# DIRECTIONS
Lines from the listing that hold the string "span" are what you should return.

# INFORMATION SUPPLIED
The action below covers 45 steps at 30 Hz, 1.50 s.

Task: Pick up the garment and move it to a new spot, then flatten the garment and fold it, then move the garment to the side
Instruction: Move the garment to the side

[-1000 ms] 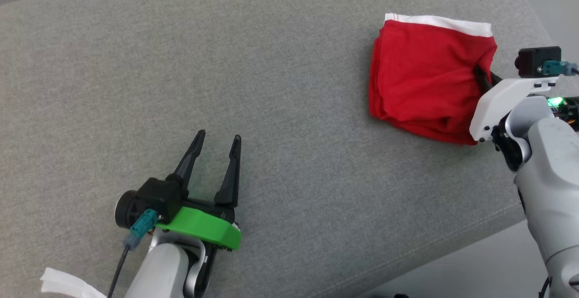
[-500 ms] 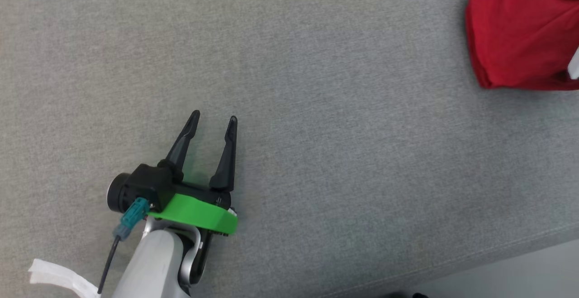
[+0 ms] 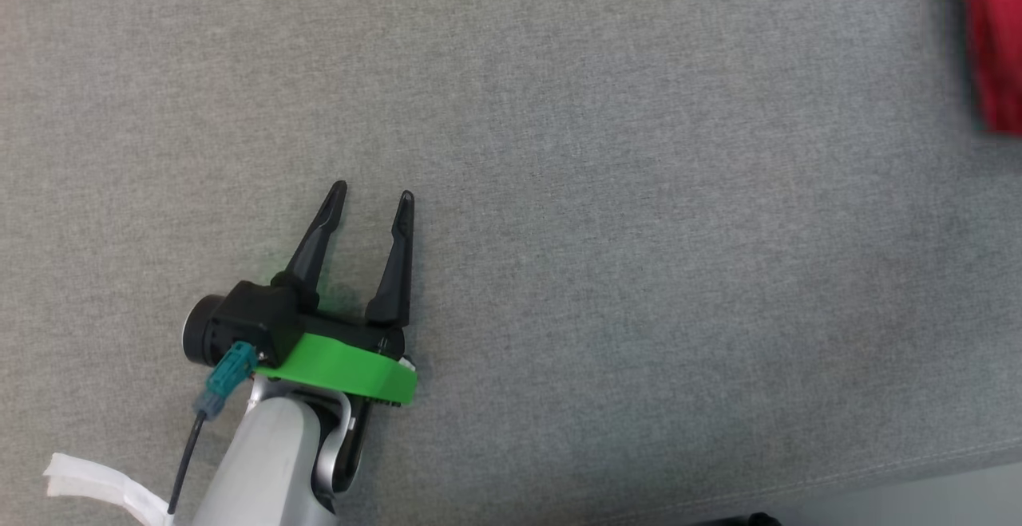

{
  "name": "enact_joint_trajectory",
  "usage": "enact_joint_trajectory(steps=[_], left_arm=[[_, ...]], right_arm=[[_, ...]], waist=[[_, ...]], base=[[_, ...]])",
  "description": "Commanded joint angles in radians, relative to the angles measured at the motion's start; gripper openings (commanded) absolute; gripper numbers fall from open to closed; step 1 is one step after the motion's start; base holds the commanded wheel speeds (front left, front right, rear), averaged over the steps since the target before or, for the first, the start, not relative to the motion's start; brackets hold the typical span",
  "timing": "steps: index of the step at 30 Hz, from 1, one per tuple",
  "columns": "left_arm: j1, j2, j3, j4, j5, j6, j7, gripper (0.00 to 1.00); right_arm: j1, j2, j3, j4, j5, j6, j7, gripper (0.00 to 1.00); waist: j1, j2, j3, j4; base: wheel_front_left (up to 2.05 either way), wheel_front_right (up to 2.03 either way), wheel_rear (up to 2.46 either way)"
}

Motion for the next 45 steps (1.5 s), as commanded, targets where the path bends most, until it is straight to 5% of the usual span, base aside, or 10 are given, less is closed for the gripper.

# ANSWER BELOW
  "description": "Commanded joint angles in radians, relative to the angles measured at the motion's start; gripper openings (commanded) absolute; gripper numbers fall from open to closed; step 1 is one step after the motion's start; base holds the commanded wheel speeds (front left, front right, rear), averaged over the steps since the target before or, for the first, the start, not relative to the motion's start; brackets hold the typical span",
Motion for the next 45 steps (1.5 s), as commanded, targets where the path bends most, until it is straight to 5% of the usual span, base aside, or 10 are given, less is closed for the gripper.

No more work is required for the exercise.